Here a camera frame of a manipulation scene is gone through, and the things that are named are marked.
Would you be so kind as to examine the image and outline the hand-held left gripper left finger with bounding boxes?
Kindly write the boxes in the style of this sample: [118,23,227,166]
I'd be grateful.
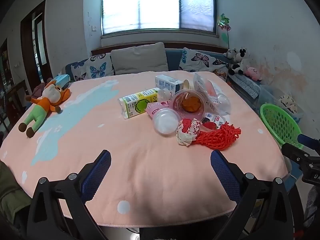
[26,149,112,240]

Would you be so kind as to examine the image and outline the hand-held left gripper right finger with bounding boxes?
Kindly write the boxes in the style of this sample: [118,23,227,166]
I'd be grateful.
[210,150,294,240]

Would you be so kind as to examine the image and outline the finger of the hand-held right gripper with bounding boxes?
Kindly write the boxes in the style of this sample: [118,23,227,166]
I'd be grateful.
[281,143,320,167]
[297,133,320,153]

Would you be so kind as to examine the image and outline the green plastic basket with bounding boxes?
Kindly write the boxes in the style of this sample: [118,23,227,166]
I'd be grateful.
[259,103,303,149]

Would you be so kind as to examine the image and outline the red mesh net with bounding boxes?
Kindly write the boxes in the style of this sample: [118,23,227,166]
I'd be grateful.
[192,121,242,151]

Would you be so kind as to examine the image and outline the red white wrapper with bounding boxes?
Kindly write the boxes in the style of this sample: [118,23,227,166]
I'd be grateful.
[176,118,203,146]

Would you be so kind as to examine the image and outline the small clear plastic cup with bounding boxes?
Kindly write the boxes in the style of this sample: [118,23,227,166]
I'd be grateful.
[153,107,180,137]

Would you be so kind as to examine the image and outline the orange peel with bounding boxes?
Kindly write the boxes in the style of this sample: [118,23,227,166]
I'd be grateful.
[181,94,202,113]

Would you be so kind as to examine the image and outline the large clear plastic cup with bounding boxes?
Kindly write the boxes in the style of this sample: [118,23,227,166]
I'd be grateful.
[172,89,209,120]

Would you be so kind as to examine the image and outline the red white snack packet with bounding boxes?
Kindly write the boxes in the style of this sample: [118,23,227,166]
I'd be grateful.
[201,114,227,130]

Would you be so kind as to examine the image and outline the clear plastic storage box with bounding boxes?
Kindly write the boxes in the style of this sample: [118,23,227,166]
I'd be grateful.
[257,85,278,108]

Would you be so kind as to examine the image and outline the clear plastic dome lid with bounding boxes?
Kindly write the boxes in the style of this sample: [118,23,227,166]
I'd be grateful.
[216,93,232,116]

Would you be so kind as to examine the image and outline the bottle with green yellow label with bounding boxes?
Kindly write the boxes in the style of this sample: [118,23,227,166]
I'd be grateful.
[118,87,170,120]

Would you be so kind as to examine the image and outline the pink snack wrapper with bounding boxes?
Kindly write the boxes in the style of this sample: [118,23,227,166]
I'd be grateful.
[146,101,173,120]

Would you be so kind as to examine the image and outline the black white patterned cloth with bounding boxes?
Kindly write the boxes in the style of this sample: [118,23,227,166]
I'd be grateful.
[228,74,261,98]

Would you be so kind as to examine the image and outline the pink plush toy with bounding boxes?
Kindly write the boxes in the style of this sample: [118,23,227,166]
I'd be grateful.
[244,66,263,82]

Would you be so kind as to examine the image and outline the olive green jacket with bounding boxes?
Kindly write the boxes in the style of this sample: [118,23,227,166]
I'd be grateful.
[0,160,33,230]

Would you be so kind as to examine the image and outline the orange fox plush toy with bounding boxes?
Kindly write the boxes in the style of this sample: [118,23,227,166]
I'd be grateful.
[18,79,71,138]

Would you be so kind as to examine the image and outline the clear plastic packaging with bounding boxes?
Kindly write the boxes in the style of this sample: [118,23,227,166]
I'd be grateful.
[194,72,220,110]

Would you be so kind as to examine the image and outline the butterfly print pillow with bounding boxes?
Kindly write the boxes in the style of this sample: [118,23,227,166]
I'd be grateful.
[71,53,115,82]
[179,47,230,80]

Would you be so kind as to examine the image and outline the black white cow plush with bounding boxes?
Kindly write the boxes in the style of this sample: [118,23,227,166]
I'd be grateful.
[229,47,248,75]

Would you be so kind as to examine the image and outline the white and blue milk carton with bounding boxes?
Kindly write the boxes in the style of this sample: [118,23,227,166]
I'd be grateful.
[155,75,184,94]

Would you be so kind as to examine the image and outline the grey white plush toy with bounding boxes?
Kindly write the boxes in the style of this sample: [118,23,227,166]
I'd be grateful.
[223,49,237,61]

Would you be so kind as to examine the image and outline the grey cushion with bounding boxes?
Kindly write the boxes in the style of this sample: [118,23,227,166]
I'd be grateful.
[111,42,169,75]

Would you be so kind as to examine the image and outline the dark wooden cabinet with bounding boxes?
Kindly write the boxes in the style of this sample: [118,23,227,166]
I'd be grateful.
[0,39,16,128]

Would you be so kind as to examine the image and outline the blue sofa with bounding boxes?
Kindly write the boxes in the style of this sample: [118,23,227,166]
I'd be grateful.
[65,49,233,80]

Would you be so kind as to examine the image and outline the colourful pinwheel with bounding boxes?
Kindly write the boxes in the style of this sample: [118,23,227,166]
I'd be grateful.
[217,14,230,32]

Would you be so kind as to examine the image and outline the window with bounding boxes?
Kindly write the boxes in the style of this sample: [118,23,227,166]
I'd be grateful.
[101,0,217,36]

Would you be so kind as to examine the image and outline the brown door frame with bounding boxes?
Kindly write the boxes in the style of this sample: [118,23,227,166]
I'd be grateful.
::::
AIM OF THE EXERCISE: Using the entries shown above, reproduce verbatim the lines from the line bearing "basket with bounding boxes?" to the line bearing "mesh net with bounding boxes?", inclusive.

RESPONSE TO THE TASK:
Would you be so kind as to examine the image and outline the green plastic basket with bounding boxes?
Kindly write the boxes in the style of this sample: [118,23,227,166]
I'd be grateful.
[259,103,303,149]

Would you be so kind as to examine the image and outline the red mesh net with bounding boxes?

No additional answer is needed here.